● **The problem**: Give the number of lines below that hold "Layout", and only that.
========================================================================
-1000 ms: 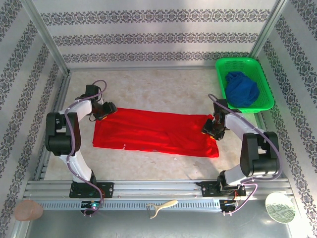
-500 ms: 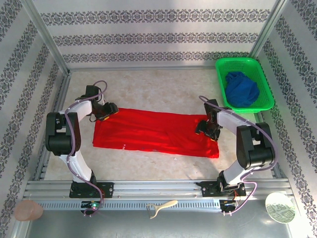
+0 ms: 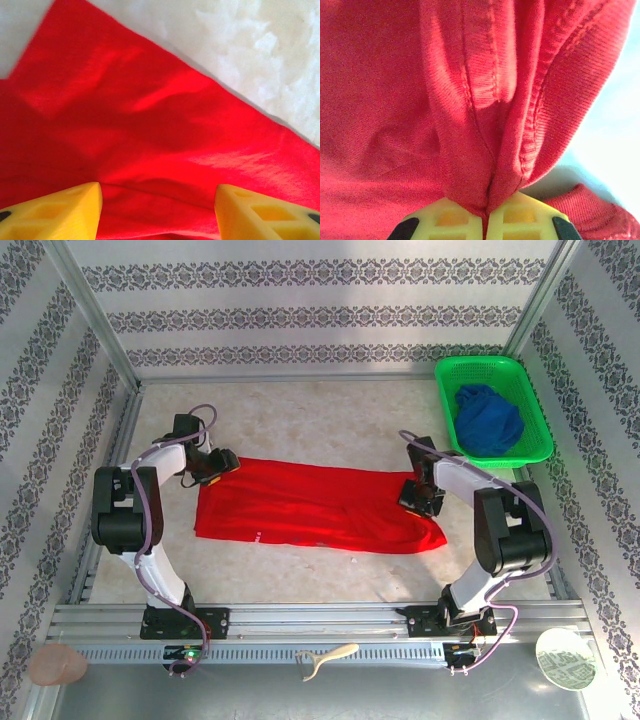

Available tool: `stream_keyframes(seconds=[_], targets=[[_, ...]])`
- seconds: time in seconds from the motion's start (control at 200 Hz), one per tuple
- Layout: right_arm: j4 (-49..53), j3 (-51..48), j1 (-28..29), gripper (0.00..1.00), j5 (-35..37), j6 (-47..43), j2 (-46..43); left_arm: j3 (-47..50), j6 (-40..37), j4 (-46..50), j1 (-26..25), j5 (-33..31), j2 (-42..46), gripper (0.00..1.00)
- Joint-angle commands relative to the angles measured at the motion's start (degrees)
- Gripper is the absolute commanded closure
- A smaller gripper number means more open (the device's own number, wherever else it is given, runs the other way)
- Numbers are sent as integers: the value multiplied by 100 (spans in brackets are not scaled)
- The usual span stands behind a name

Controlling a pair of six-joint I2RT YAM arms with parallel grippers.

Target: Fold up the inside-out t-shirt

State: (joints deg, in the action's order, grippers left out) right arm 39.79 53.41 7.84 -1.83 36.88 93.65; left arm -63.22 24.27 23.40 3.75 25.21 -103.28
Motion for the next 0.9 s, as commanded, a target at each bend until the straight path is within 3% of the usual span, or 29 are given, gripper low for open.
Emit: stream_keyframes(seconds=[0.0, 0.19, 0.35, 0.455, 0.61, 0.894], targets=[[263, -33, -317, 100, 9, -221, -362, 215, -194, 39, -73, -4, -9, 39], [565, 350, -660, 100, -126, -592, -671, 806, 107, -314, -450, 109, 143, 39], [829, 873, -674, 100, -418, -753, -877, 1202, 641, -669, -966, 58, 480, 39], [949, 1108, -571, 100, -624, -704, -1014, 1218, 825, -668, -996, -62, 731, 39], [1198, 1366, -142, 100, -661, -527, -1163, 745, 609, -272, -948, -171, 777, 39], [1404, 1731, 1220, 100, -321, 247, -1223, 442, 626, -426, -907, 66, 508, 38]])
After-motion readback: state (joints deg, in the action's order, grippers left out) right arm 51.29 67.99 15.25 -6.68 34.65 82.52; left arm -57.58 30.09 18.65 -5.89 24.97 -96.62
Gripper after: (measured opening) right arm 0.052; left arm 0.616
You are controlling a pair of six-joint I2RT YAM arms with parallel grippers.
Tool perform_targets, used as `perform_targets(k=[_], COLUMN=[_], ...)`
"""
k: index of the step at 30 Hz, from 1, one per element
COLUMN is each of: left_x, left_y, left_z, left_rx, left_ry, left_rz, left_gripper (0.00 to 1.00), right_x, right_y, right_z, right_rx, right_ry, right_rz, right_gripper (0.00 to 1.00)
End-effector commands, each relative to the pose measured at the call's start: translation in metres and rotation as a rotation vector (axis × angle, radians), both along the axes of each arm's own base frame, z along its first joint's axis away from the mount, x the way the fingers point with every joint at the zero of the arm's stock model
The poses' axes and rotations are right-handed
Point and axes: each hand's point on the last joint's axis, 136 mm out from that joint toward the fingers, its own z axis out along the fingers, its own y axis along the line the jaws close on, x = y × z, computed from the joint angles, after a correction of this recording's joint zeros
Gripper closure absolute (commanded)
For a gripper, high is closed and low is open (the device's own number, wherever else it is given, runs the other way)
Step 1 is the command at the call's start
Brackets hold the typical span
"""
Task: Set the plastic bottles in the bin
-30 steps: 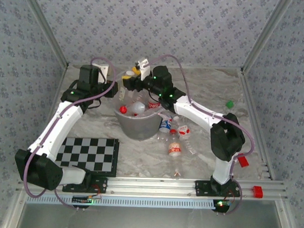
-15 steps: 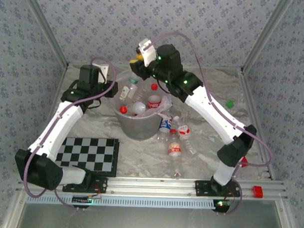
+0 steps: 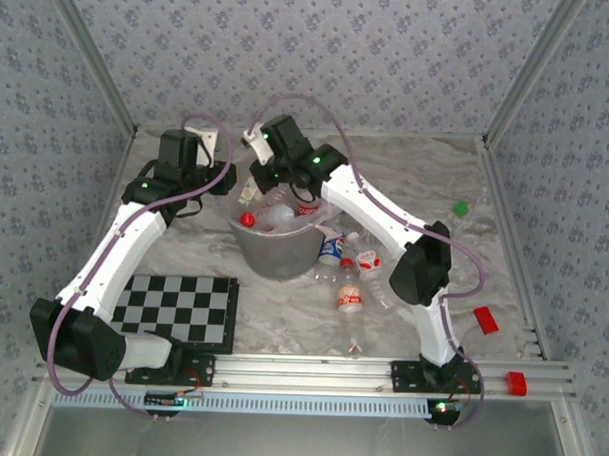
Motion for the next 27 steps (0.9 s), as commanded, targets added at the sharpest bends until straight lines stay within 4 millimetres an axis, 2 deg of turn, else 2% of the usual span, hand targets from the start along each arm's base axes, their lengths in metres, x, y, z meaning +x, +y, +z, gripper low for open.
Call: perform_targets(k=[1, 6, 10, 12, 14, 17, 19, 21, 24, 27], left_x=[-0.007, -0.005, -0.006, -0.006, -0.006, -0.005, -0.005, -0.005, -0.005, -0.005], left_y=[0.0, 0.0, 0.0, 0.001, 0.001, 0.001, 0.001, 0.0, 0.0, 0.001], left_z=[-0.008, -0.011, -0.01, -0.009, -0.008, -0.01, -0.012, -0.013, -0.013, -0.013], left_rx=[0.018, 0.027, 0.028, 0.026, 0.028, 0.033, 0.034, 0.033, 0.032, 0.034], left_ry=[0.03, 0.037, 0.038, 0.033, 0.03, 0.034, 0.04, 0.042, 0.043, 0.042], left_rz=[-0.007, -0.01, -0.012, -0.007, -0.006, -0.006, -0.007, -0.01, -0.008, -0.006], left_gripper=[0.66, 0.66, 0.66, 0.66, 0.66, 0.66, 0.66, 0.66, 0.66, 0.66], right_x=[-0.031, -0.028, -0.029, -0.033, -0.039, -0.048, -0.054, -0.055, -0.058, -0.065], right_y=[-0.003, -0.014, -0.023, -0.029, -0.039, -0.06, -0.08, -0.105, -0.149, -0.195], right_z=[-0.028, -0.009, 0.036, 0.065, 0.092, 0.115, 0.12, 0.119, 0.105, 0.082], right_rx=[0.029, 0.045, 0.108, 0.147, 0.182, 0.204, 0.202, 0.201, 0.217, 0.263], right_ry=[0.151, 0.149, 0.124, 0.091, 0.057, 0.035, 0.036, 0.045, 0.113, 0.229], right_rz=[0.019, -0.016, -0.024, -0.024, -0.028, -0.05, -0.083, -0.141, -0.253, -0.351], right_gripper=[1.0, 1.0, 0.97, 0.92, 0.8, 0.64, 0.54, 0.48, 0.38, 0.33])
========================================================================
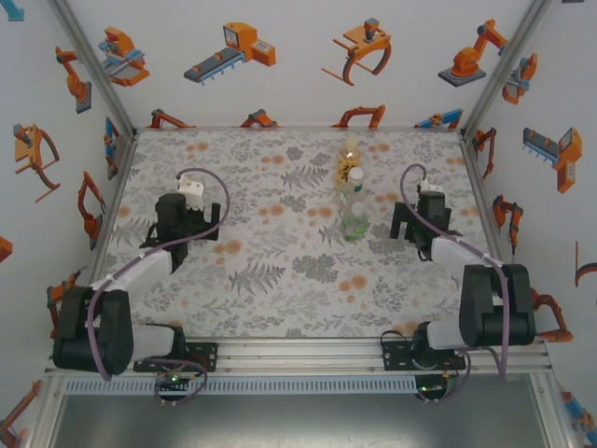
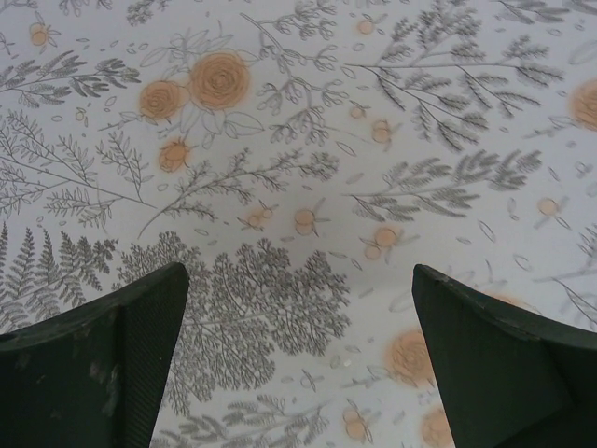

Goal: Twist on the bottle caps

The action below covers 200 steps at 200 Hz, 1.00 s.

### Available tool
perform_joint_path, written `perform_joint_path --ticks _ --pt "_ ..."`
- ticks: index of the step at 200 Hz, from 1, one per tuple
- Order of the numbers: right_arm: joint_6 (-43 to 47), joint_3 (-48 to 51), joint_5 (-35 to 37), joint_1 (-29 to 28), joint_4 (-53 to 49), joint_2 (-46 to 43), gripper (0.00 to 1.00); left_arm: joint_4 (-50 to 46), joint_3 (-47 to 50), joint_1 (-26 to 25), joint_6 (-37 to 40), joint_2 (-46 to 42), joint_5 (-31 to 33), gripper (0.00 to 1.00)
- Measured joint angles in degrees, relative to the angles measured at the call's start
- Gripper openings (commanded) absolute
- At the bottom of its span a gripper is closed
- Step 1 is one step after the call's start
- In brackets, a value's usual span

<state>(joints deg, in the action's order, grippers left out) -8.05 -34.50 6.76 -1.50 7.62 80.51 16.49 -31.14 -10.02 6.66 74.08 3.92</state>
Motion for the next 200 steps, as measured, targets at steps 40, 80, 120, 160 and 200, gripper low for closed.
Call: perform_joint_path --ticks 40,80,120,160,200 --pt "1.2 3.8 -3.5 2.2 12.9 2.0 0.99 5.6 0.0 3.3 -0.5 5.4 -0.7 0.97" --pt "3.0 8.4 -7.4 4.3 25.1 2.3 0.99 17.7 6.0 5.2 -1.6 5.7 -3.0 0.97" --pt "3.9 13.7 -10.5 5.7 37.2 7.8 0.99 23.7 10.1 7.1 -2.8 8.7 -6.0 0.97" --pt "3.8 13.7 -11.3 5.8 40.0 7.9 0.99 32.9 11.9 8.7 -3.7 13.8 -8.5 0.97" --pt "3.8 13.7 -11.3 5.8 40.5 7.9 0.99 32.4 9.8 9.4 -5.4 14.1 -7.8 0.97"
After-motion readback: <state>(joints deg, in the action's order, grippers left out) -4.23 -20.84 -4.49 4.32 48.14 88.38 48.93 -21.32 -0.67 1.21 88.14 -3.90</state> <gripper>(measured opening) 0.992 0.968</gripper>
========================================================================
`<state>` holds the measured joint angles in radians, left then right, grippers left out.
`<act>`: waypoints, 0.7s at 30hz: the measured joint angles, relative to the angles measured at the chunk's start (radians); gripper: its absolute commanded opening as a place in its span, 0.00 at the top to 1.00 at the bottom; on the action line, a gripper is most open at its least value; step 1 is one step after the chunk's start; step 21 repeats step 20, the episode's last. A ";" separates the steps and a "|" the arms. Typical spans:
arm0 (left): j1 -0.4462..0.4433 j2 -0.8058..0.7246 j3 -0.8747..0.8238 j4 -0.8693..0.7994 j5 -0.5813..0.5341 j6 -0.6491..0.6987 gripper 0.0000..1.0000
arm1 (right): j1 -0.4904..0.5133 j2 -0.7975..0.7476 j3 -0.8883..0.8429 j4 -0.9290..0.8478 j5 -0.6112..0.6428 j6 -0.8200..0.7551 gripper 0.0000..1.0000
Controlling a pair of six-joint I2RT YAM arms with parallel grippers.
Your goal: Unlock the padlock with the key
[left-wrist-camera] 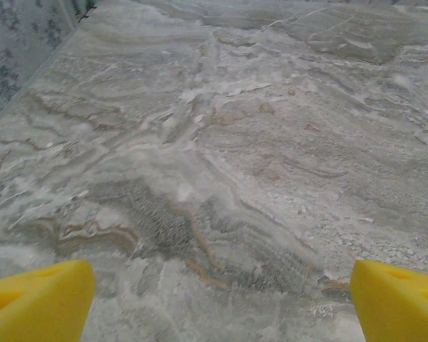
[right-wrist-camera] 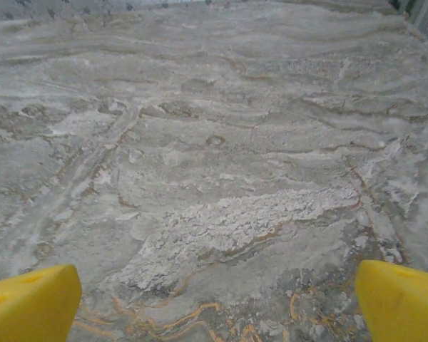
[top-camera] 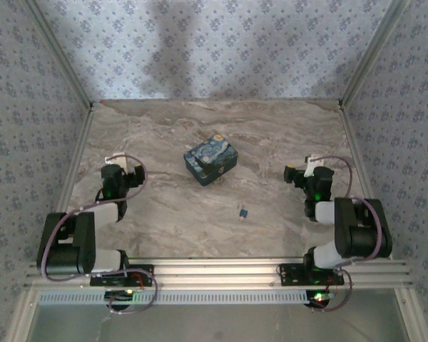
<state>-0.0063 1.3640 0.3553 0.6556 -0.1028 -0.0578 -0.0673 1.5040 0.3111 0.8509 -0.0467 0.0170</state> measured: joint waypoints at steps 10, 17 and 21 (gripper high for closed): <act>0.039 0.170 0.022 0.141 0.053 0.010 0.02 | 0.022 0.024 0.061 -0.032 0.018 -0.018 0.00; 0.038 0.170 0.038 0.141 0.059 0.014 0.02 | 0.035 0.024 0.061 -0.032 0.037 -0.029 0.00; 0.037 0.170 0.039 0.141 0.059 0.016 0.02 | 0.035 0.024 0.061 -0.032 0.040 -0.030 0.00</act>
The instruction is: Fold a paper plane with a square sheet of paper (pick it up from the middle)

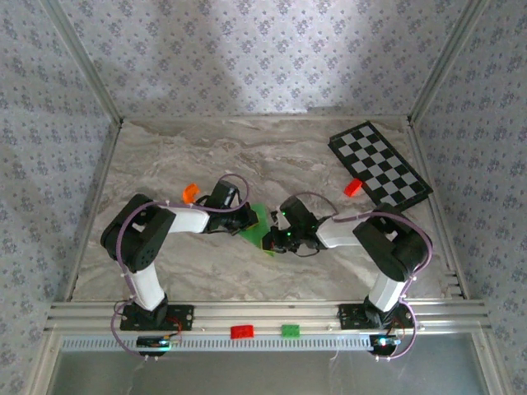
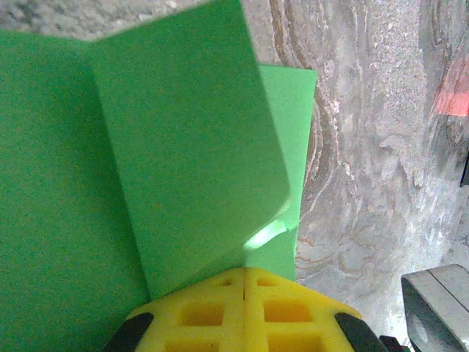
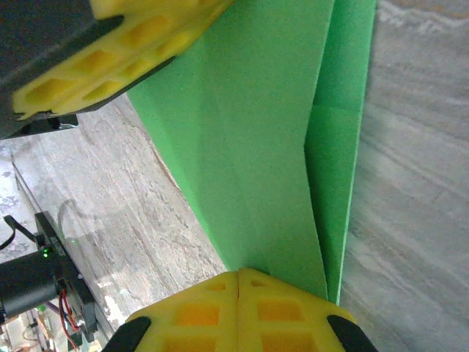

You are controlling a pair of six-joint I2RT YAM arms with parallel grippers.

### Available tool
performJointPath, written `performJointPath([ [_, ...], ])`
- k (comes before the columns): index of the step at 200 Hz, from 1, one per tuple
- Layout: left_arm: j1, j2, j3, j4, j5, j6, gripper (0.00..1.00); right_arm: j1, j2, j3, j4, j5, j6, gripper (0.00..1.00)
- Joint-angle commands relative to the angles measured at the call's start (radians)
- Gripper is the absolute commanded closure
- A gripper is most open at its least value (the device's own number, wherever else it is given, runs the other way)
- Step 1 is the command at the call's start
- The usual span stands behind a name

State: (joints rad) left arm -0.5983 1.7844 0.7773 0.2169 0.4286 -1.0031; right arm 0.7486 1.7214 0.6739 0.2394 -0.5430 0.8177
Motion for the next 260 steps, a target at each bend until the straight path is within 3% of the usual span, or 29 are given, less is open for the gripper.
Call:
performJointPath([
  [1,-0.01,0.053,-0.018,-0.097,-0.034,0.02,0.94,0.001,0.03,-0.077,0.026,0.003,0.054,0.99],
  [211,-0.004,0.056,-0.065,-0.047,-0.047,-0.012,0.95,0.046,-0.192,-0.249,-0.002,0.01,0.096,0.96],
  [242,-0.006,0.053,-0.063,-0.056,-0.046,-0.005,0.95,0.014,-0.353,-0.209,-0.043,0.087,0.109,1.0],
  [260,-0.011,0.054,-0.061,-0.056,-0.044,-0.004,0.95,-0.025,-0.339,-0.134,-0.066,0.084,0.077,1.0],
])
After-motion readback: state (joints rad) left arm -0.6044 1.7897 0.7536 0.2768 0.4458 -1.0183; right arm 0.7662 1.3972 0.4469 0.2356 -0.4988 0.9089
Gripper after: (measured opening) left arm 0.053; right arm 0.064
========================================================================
● **Final answer**: 2